I remember that morning. It was really warm. And quiet. Well maybe it was Saturday and nobody in their right mind would wake up that early. Except for one teenager, cladded in her two-piece poison ivy red bikini, looking estranged. She would stand for a few minutes before dipping her left foot in the water, and retracted back. And a few minutes later, she did the same. She looked unsure — I deduced from her complete incongruent behavior, but why would you be unsure if you woke up in the wee hour, put on your nice looking swim outfit and had a mental confusion later?

She left. As much mystery as she would offer to bystanders, it was more appalling that she would waste her time from her uncertainty. Tarek would laugh if he were there. Not because that spring teenager’s indecisiveness, but from the way I observe. He would say ‘you observant freak’. He was never wrong.

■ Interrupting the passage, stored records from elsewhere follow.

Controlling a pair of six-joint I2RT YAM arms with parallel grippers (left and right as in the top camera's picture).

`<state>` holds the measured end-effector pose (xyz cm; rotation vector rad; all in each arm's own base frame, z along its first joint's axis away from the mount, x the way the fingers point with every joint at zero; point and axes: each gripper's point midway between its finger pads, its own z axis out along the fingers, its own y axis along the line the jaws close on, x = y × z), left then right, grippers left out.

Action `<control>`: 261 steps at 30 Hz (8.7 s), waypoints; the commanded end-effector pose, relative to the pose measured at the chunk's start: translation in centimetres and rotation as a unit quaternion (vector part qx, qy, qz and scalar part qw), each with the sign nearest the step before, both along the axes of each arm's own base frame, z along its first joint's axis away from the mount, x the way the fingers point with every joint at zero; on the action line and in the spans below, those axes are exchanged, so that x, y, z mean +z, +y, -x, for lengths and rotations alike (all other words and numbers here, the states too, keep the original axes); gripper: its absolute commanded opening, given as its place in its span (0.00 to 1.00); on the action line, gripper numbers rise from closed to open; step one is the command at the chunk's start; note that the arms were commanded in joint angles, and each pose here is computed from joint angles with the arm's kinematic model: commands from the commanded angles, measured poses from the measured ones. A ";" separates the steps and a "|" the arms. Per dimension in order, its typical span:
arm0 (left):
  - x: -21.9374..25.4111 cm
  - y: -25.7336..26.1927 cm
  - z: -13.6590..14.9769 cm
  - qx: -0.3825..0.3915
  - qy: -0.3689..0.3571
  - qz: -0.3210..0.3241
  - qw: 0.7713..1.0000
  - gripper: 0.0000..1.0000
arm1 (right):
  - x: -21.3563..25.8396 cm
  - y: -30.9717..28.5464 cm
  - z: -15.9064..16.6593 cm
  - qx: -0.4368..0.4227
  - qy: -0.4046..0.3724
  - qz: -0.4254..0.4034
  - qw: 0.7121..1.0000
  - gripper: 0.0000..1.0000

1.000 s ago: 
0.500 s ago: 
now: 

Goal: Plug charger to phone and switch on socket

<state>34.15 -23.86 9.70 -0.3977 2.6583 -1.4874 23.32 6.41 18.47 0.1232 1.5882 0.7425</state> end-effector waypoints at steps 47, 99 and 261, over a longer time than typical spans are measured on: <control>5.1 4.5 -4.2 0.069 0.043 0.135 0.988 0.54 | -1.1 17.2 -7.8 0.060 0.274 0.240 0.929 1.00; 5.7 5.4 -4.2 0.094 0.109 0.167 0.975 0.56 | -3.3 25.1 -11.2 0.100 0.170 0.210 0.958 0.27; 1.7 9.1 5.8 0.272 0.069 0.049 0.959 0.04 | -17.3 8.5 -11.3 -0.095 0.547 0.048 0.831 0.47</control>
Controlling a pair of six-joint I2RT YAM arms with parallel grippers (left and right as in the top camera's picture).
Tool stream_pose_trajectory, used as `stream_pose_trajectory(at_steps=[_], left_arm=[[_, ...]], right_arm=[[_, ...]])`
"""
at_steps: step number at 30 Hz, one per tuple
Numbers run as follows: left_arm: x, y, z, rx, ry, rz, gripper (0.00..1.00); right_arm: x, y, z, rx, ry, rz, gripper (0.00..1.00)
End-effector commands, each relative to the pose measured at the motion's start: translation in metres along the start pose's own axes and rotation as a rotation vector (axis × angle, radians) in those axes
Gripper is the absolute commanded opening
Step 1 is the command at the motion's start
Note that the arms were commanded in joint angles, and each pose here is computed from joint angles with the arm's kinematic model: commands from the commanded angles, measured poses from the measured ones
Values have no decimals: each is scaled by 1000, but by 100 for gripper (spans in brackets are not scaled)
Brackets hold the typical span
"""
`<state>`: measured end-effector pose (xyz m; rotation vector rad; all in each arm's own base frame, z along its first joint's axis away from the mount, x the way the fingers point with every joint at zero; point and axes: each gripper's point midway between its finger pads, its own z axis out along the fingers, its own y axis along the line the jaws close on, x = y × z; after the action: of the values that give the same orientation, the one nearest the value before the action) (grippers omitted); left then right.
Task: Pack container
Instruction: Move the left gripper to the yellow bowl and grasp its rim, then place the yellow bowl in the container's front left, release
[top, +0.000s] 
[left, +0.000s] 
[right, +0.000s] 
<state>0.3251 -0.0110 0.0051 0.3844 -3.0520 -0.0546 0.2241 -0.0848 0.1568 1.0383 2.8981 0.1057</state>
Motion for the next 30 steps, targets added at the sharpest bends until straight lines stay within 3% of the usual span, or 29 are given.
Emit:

Barjas was never wrong as well. But the problem was when I sat on that bench on some random places in Bauen, Switzerland, he was still a stranger. He was still someone that I would not talk to if I didn’t have to. He was still a wallflower, a decorative addition to my long list email recepients. He was at that time, just a name, just a random colleague who wouldn’t even say hi when we brushed off our shoulders. 

I reckoned if I knew him earlier, I would be that girl in the red bikini. Indecisive, uncertain, confused, deranged. But that girl’s problem was perhaps from the cold water itself. The coldness made her feel unsure. The difference if I was at her place, I might not question the temperature, but rather questioning whether if it was worthy to end my life for someone that didn’t even worthy my life in the first place.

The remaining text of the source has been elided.